Hartig et al. published a while ago (2011) a paper in Ecology Letters entitled “Statistical inference for stochastic simulation models – theory and application”, which is mostly about ABC. (Florian Hartig pointed out the paper to me in a recent blog comment. about my discussion of the early parts of Guttman and Corander’s paper.) The paper is largely a tutorial and it reminds the reader about related methods like indirect inference and methods of moments. The authors also insist on presenting ABC as a particular case of likelihood approximation, whether non-parametric or parametric. Making connections with pseudo-likelihood and pseudo-marginal approaches. And including a discussion of the possible misfit of the assumed model, handled by an external error model. And also introducing the notion of informal likelihood (which could have been nicely linked with empirical likelihood). A last class of approximations presented therein is called rejection filters and reminds me very much of Ollie Ratman’s papers.

“Our general aim is to find sufficient statistics that are as close to minimal sufficiency as possible.” (p.819)
As in other ABC papers, and as often reported on this blog, I find the stress on sufficiency a wee bit too heavy as those models calling for approximation almost invariably do not allow for any form of useful sufficiency. Hence the mathematical statistics notion of sufficiency is mostly useless in such settings.
“A basic requirement is that the expectation value of the point-wise approximation of p(Sobs|φ) must be unbiased” (p.823)
As stated above the paper is mostly in tutorial mode, for instance explaining what MCMC and SMC methods are. As illustrated by the above figure. There is however a final and interesting discussion section on the impact of estimating the likelihood function at different values of the parameter.
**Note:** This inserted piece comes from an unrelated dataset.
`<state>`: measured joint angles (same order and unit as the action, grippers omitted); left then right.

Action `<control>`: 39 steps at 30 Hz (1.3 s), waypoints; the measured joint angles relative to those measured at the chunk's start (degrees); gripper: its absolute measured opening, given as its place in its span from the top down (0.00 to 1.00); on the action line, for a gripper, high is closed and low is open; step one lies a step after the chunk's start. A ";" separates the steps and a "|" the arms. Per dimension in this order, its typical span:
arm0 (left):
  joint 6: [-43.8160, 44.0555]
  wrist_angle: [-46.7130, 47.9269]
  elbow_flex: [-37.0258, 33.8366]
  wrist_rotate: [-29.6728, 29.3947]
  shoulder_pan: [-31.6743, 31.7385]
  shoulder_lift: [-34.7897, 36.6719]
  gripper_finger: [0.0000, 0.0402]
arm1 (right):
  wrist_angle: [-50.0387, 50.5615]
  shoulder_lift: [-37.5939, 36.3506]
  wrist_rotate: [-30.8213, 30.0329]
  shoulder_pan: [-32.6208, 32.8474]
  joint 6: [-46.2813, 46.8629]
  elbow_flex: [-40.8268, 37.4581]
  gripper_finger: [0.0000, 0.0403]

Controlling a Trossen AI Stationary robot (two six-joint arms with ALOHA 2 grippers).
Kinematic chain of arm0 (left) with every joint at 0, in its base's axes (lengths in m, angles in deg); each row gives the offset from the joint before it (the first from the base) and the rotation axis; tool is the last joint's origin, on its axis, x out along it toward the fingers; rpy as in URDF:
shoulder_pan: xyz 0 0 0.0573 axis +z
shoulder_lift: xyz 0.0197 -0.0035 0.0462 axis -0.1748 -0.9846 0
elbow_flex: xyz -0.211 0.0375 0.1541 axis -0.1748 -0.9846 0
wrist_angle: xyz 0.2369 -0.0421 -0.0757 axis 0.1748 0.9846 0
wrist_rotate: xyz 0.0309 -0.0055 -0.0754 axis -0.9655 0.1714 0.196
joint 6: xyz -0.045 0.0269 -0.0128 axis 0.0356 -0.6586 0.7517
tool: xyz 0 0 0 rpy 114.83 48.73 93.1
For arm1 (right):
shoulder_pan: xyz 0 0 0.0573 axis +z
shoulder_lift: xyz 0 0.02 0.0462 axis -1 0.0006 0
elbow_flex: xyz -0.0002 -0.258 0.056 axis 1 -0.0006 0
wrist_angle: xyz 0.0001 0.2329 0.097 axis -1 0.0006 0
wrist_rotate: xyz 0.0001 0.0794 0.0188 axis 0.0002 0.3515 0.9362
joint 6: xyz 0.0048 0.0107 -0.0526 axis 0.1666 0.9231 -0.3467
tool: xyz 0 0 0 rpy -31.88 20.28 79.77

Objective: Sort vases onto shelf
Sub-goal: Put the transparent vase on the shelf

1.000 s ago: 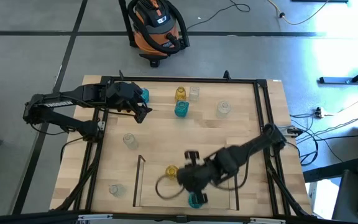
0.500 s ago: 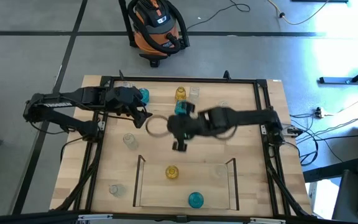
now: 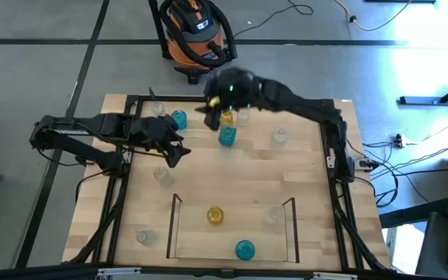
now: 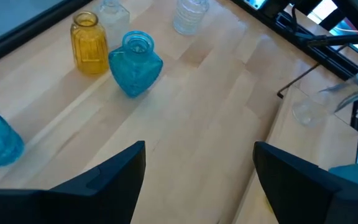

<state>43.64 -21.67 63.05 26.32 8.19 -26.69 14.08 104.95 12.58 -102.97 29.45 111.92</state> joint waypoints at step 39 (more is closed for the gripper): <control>2.34 -0.03 -0.01 -6.87 -3.11 0.00 0.28 | -26.36 -49.03 1.56 -7.78 12.26 -77.29 0.67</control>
<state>45.98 -21.71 63.04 19.44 5.07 -26.69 -12.29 55.91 14.14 -110.75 41.71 34.63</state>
However, the authors seem to focus solely on pseudo-marginal results to validate this approximation, hence on unbiasedness, which does not work for most ABC approaches that I know. And for the approximations listed in the survey. Actually, it would be quite beneficial to devise a cheap tool to assess the bias or extra-variation due to the use of approximative techniques like ABC… A sort of 21st Century bootstrap?!